Study of scale effect on intact rock strength using particle flow modeling

Based on the extensive review of the UCS versus specimen size test data and the various empirical relations between the UCS and the specimen size, a new expression is proposed to describe the dependence of the UCS on specimen volume. The proposed new relation can fit the UCS versus specimen size test data of different rocks very well. Then, a numerical study of the scale effect on UCS is conducted using a numerical model in which the intact rock is represented by particles bonded to each other at contact points, with the contact bonds having both normal and shear strength components. The bond can break if the normal or shear contact stress exceeds the corresponding bond strength. To simulate the initial micro-fractures (flaws or cracks) in the rock, the smooth-joint contact model is used. The fractures are considered to be randomly orientated and located disks.
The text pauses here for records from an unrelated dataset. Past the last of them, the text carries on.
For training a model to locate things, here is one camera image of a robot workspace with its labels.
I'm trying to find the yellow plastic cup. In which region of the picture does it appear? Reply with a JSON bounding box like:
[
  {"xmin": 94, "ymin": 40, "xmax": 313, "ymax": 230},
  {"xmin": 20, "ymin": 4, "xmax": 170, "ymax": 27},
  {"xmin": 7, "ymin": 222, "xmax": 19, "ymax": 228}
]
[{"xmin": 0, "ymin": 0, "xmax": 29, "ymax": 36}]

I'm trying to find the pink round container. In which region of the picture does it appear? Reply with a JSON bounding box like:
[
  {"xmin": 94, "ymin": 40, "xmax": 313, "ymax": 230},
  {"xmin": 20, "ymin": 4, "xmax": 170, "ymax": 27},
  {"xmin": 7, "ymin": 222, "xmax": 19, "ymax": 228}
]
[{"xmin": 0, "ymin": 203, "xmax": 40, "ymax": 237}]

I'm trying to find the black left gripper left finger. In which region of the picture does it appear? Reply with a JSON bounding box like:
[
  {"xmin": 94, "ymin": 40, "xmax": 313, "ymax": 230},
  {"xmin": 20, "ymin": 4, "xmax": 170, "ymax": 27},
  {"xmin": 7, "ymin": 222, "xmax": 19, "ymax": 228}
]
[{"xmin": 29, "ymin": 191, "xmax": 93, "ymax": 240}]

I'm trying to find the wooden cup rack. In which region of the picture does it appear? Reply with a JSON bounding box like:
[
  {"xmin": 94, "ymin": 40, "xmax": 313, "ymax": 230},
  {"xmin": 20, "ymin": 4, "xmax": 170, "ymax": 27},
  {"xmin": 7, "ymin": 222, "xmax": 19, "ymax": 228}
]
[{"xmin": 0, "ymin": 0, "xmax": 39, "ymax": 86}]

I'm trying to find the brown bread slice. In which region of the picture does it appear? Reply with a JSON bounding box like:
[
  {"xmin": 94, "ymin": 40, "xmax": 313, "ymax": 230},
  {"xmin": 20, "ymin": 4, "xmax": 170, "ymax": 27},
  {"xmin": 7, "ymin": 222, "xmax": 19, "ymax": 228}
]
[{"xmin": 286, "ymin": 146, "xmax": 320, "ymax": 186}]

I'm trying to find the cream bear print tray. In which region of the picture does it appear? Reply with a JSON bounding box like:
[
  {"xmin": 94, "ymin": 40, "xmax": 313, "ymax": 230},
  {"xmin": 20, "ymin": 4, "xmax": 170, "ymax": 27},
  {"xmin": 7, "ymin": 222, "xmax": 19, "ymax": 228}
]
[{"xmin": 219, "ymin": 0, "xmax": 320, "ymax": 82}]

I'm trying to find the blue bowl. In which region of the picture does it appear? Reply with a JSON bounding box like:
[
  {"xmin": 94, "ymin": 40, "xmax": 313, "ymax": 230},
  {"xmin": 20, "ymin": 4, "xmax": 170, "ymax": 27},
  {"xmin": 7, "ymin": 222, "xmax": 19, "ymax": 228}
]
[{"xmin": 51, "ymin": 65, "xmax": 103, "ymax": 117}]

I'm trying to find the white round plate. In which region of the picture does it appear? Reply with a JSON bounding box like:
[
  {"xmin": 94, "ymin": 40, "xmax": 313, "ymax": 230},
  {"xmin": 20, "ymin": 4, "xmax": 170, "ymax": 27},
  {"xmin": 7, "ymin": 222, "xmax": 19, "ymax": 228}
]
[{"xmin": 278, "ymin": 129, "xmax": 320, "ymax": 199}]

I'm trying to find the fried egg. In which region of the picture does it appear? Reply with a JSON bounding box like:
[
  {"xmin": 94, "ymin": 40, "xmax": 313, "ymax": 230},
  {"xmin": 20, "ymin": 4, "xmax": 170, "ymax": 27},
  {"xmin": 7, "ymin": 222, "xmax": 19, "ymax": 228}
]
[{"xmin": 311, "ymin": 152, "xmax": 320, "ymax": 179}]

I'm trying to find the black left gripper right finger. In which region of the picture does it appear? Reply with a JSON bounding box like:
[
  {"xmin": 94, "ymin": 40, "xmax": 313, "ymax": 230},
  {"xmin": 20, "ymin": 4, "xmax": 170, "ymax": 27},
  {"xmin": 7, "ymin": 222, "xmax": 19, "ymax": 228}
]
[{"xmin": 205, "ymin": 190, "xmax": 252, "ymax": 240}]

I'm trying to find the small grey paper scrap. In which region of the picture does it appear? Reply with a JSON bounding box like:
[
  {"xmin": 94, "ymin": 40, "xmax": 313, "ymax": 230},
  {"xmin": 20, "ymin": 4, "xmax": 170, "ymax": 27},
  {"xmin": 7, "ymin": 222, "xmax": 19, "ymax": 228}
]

The size and number of fractures are described by an exponential expression derived using fractal theory. The numerical model is calibrated using the test stress–strain curves of 80 mm×40 mm×40 mm prism Yamaguchi marble samples. Then, the calibrated model is used to predict the UCS of Yamaguchi marble samples at different sizes. The predicted UCS values are in good agreement with the experimental values. The numerical simulations show that to capture the scale effect on UCS of intact rock, initial fractures with sizes increasing faster with the specimen size must be considered in the modeling.

► An extensive review of the UCS versus specimen size test data is performed.
► Various empirical relations between UCS and specimen size are summarized.
► A new expression is proposed for the dependence of UCS on specimen volume.
► Particle flow modeling is successfully used to study the scale effect on UCS.
► Initial micro-fractures must be considered to capture the scale effect in modeling.